◆ TASK DETAILS ◆
Retype, word for word, the line holding "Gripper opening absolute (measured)" and every line below it to the end of the listing. Leave out the pictures.
[Opening THE DATA section]
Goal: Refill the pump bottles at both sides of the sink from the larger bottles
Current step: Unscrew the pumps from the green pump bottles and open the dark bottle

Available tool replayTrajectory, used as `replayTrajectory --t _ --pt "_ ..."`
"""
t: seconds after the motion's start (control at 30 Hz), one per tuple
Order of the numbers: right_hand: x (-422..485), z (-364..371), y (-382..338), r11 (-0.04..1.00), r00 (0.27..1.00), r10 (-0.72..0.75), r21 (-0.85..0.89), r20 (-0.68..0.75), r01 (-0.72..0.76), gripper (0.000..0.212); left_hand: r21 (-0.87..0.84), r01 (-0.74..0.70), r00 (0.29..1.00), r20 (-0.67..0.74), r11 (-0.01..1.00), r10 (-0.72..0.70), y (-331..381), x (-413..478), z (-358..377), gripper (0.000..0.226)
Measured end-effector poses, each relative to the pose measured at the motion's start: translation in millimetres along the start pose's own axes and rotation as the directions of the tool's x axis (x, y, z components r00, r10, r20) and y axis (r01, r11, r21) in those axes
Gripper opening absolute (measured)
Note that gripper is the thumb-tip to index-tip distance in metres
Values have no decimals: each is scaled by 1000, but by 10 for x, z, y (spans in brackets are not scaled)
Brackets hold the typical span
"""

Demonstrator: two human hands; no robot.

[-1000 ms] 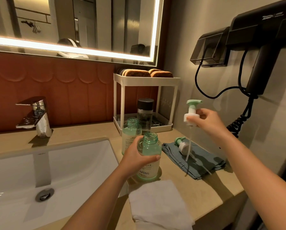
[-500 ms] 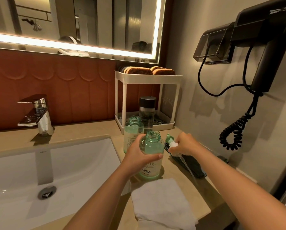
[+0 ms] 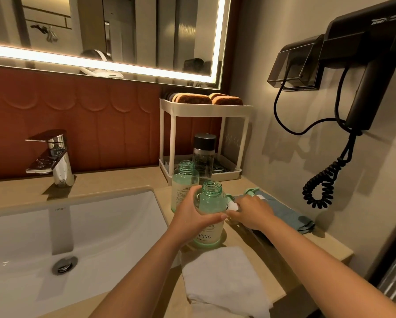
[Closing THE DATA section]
◆ EXERCISE OUTPUT ◆
Gripper opening absolute (measured)
Note that gripper is the thumb-tip to index-tip distance in metres
Values have no decimals: each is scaled by 1000, but by 10 for x, z, y (spans in brackets are not scaled)
Brackets hold the typical span
"""

Demonstrator: two human hands; no robot.

[-1000 ms] 
[-500 ms] 
[+0 ms] 

For this exercise, nothing further remains to be done.